2. McIntyre, R. S., Cha, D. S., Soczynska, J. K., Woldeyohannes, H. O., Gallaugher, L. A., Kudlow, P., et al. (2013). Cognitive deficits and functional outcomes in major depressive disorder: Determinants, substrates, and treatment interventions. Depression and Anxiety, 30(6), 515-527. DOI: 10.1002/da.22063.
3. Jaeger, J., Berns, S., Uzelac, S., & Davis-Conway, S. (2006). Neurocognitive deficits and disability in major depressive disorder. Psychiatry Research, 145(1), 39-48. DOI: 10.1016/j.psychres.2005.11.011.
4. Motter, J. N., Pimontel, M. A., Rindskopf, D., Devanand, D. P., Doraiswamy, P. M., & Sneed, J. R. (2016). Computerized cognitive training and functional recovery in major depressive disorder: A meta-analysis. Journal of Affective Disorders, 189, 184-191. DOI: 10.1016/j.jad.2015.09.022.
5. Torrent, C., Del Mar Bonnin, C., Martínez-Arán, A., Valle, J., Amann, B. L., González-Pinto, A., et al. (2013). Efficacy of functional remediation in bipolar disorder: A multicenter randomized controlled study. The American Journal of Psychiatry, 170(8), 852-859. DOI: 10.1176/appi.ajp.2012.12070971.
Keywords
1. INtegral Cognitive Remediation (INCREM)

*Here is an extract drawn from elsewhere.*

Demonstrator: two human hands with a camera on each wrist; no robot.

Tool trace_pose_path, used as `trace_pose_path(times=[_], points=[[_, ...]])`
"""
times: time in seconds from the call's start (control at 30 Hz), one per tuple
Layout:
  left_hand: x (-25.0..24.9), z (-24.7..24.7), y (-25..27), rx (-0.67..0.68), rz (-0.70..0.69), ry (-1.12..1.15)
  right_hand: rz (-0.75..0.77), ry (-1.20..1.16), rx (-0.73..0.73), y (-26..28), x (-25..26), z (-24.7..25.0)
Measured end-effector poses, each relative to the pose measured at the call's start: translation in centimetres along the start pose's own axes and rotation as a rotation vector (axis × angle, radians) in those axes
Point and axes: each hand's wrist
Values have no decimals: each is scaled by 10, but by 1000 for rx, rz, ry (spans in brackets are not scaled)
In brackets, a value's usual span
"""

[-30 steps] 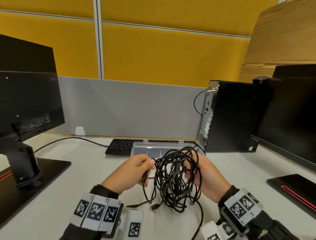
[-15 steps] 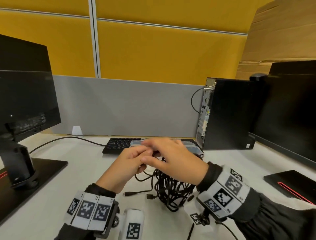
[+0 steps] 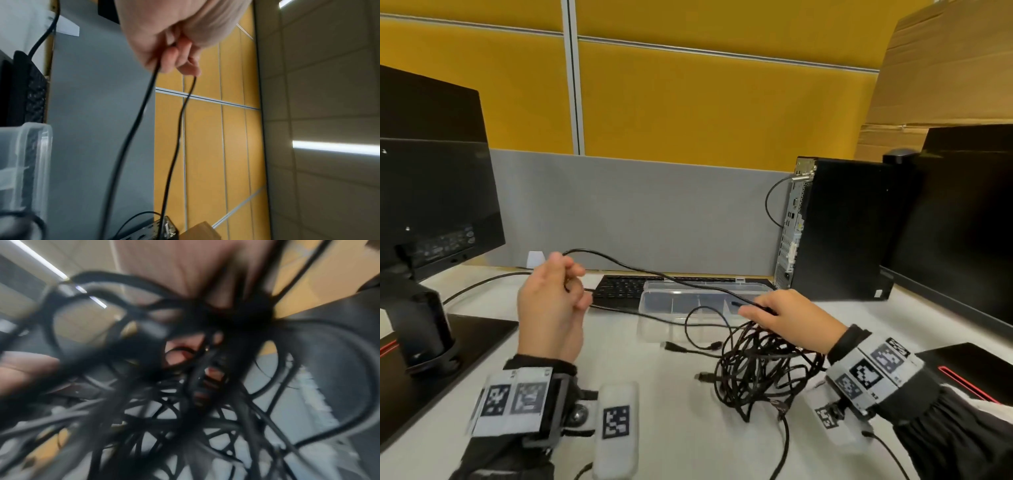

2. Major Depressive Disorder Cognitive Treatment
3. Cognitive Remediation Efficacy MDD
4. Functional Remediation CCT Combination
5. MDD Psychosocial Functioning Improvement
Conclusion
As the global healthcare community continues to grapple with the complex challenges of MDD, INCREM represents a promising advance that could revolutionize the approach to treating cognitive disruptions associated with depression. This trial ushers in a hopeful horizon, potentially heralding a new era where a combination of innovative cognitive and functional remediations could emerge as cornerstones in MDD treatment. As the research unfolds, the significance of such interventions in enhancing the lives of those affected by MDD will be closely watched by clinicians and patients alike.